EXERCISE: All lines from the one containing "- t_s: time" down to the one containing "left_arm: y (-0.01", both ends included, are to be given again exactly; omit the rest of the listing below.

━━ INPUT DATA ━━

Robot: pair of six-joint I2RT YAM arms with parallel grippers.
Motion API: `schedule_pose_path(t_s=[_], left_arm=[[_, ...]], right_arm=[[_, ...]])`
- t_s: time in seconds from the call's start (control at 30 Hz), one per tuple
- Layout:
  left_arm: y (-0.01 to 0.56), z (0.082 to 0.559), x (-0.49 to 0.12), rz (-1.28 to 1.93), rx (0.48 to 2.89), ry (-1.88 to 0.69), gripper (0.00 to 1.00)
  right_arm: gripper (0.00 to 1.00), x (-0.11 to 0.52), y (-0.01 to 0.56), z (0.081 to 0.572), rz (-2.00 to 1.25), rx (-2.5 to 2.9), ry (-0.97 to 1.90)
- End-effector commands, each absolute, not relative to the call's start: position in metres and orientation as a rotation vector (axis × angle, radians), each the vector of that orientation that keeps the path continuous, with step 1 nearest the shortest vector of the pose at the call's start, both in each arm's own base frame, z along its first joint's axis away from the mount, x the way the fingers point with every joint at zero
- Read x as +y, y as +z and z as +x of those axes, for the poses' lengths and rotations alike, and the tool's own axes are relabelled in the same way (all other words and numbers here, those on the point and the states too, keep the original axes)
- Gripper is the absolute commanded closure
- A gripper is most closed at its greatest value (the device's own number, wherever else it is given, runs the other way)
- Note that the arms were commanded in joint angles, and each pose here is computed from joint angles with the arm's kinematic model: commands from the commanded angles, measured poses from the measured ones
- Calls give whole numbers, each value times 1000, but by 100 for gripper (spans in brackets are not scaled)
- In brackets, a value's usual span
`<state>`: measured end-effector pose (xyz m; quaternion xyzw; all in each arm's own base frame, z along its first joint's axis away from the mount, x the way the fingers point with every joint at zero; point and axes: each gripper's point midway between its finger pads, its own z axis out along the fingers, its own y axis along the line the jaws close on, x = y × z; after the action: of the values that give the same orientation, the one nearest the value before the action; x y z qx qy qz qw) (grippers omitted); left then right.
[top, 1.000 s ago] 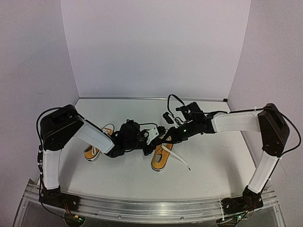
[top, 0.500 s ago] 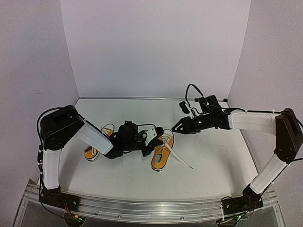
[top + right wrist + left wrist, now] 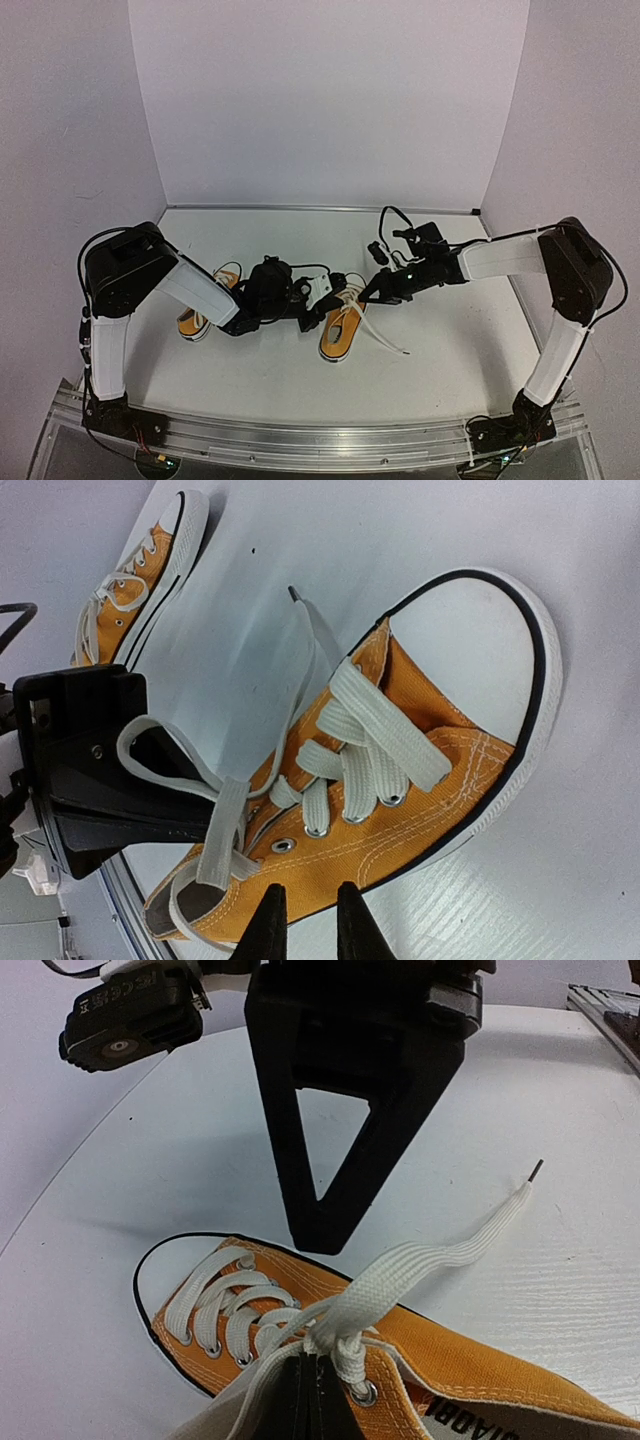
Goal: Tie the shoes
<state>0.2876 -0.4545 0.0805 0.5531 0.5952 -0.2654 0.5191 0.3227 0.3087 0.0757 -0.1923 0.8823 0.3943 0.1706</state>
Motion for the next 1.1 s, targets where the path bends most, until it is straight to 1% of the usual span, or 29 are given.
schedule_pose_path(t_s=[0.0, 0.37, 0.6, 0.93, 1.07], left_arm=[[95, 287, -457, 1343, 1372, -631, 100], [94, 284, -461, 1363, 1346, -628, 100], [93, 283, -462, 1373, 1341, -630, 100], [94, 279, -465, 1387, 1309, -641, 100], [93, 278, -466, 1392, 1304, -643, 100]], right_arm=[[84, 327, 86, 323, -593, 2427, 1224], [83, 343, 85, 318, -629, 2420, 1291], [76, 344, 98, 315, -631, 2388, 1313], [68, 351, 97, 311, -643, 2380, 1357], [67, 353, 95, 310, -644, 2385, 1357]])
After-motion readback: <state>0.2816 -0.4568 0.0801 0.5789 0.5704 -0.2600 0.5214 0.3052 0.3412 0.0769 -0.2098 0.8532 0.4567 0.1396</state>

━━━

SOLUTION BELOW:
- t_s: time in seconds from the call's start (control at 30 Hz), one per tuple
- Layout:
  left_arm: y (-0.01 to 0.56), z (0.082 to 0.559), x (-0.49 to 0.12), rz (-1.28 to 1.93), rx (0.48 to 2.89), ry (-1.88 to 0.69), gripper (0.00 to 1.00)

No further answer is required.